Exercise prompt: Restate every line of the material that follows, word for word.

*** Opening Supplied information ***

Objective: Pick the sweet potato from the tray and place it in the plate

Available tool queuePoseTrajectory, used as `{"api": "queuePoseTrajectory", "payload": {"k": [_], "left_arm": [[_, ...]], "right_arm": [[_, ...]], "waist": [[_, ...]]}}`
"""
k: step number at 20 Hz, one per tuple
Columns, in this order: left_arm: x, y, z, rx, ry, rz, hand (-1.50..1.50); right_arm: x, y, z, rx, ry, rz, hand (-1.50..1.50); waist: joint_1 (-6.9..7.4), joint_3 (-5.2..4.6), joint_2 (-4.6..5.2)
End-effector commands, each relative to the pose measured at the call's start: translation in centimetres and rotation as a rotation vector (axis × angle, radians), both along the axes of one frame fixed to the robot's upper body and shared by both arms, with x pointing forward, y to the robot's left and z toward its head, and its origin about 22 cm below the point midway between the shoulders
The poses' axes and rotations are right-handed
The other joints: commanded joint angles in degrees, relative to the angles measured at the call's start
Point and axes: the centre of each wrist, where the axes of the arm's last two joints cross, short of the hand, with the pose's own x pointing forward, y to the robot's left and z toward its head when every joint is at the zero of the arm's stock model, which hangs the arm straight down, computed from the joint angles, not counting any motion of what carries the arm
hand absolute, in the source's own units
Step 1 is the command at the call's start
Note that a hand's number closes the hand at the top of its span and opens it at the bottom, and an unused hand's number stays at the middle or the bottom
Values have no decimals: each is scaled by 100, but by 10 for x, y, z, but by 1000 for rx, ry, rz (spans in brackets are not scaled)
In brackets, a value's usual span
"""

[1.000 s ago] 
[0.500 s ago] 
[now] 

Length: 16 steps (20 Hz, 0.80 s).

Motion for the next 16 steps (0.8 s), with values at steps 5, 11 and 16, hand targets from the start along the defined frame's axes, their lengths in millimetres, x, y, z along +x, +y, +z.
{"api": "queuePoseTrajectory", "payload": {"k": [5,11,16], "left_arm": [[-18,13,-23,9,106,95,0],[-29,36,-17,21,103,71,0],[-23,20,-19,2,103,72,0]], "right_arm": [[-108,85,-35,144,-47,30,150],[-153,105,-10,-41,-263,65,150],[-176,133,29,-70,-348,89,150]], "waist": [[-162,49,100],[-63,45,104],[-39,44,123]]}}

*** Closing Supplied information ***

Reply to the exercise:
Objective: Pick the sweet potato from the tray and place it in the plate

Available tool queuePoseTrajectory, used as `{"api": "queuePoseTrajectory", "payload": {"k": [_], "left_arm": [[_, ...]], "right_arm": [[_, ...]], "waist": [[_, ...]]}}`
"""
k: step number at 20 Hz, one per tuple
Columns, in this order: left_arm: x, y, z, rx, ry, rz, hand (-1.50..1.50); right_arm: x, y, z, rx, ry, rz, hand (-1.50..1.50); waist: joint_1 (-6.9..7.4), joint_3 (-5.2..4.6), joint_2 (-4.6..5.2)
End-effector commands, each relative to the pose measured at the call's start: translation in centimetres and rotation as a rotation vector (axis × angle, radians), both along the axes of one frame fixed to the robot's upper body and shared by both arms, with x pointing forward, y to the robot's left and z toward its head, and its origin about 22 cm below the point midway between the shoulders
The poses' axes and rotations are right-handed
The other joints: commanded joint angles in degrees, relative to the angles measured at the call's start
Point and axes: the centre of each wrist, where the axes of the arm's last two joints cross, short of the hand, with the pose's own x pointing forward, y to the robot's left and z toward its head when every joint is at the zero of the arm's stock model, which hangs the arm straight down, computed from the joint angles, not counting any motion of what carries the arm
hand absolute, in the source's own units
Step 1 is the command at the call's start
Note that a hand's number closes the hand at the top of its span and opens it at the bottom, and an unused hand's number stays at the middle or the bottom
Values have no decimals: each is scaled by 100, but by 10 for x, y, z, but by 1000 for rx, ry, rz (spans in brackets are not scaled)
In brackets, a value's usual span
"""

[1.000 s ago] 
[0.500 s ago] 
[now] 

Length: 16 steps (20 Hz, 0.80 s).

Motion for the next 16 steps (0.8 s), with values at steps 5, 11 and 16, hand targets from the start along the defined frame's axes, their lengths in millimetres, x, y, z along +x, +y, +z.
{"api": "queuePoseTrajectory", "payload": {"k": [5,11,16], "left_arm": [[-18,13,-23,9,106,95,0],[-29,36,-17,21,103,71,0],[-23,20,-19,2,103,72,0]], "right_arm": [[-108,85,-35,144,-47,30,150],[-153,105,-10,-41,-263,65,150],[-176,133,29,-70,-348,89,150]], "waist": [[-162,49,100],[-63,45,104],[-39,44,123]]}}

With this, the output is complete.